YOUR ASSIGNMENT: Looking at the listing beneath, work out how many lines hold "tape" and report only that figure.

DATASET CONTENT:

☆ ☆ ☆ ☆

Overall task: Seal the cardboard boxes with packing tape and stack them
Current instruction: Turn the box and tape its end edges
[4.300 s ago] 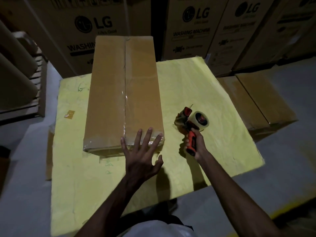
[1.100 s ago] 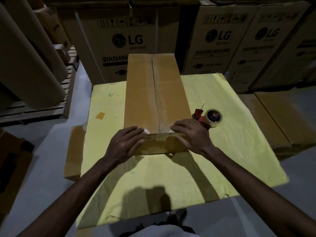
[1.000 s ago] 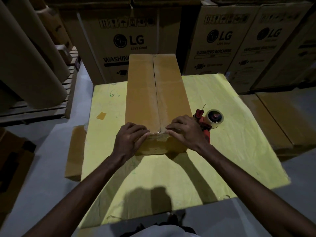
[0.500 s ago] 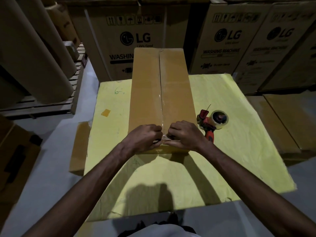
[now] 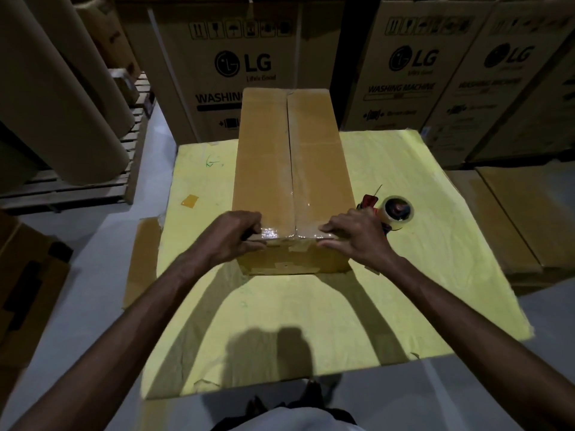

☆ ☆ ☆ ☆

EXERCISE RESPONSE: 2